[WHAT TO WORK ON]:
Look through the listing below and give the number of lines that hold "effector". Say nothing more.

[INFORMATION SUPPLIED]:
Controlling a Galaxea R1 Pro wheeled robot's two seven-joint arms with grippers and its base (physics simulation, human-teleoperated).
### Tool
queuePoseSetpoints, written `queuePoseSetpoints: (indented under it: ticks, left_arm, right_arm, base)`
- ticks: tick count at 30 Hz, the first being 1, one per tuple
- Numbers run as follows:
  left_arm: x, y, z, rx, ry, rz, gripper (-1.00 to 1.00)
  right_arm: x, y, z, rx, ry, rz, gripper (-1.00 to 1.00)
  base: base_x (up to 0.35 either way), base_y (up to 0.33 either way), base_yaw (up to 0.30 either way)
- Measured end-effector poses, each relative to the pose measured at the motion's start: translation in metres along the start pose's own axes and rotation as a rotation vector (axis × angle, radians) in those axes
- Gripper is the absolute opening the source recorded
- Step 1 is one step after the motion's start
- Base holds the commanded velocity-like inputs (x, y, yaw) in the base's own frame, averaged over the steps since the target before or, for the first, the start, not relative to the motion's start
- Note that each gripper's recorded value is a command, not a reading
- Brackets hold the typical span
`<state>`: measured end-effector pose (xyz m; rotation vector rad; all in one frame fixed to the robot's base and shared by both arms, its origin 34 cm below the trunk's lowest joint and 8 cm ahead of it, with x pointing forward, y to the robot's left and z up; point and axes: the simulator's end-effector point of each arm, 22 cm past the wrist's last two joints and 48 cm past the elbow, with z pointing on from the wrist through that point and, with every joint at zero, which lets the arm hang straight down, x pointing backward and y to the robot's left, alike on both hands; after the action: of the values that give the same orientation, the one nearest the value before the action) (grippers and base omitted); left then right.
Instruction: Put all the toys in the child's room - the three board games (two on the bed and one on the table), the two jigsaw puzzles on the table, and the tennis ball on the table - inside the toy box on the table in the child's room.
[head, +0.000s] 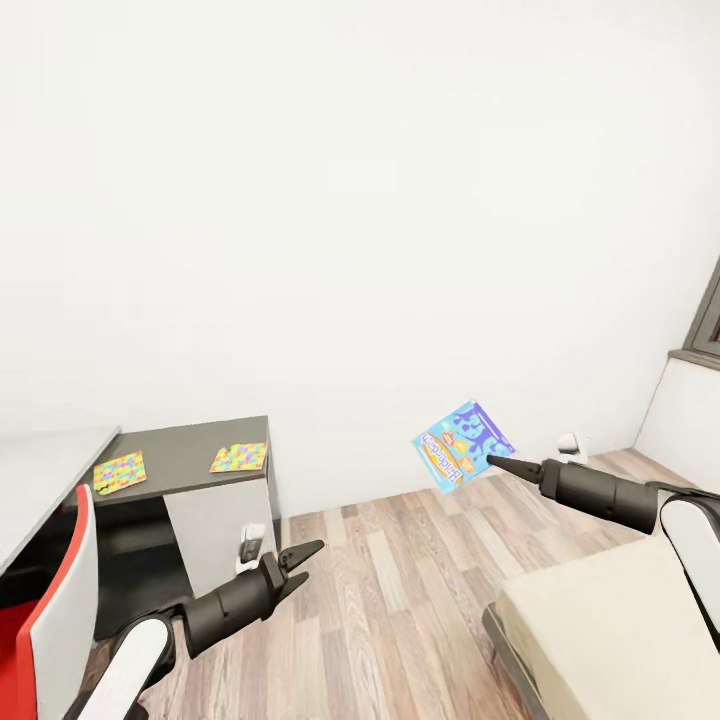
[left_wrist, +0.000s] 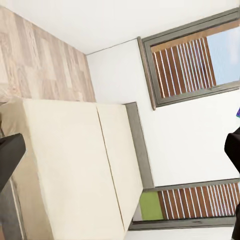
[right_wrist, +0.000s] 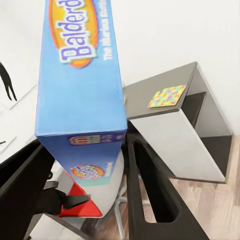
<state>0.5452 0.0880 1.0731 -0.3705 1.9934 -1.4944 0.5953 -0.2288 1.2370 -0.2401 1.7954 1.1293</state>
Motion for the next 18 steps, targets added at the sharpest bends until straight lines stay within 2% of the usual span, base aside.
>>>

[RESPONSE TO THIS EXERCISE]:
2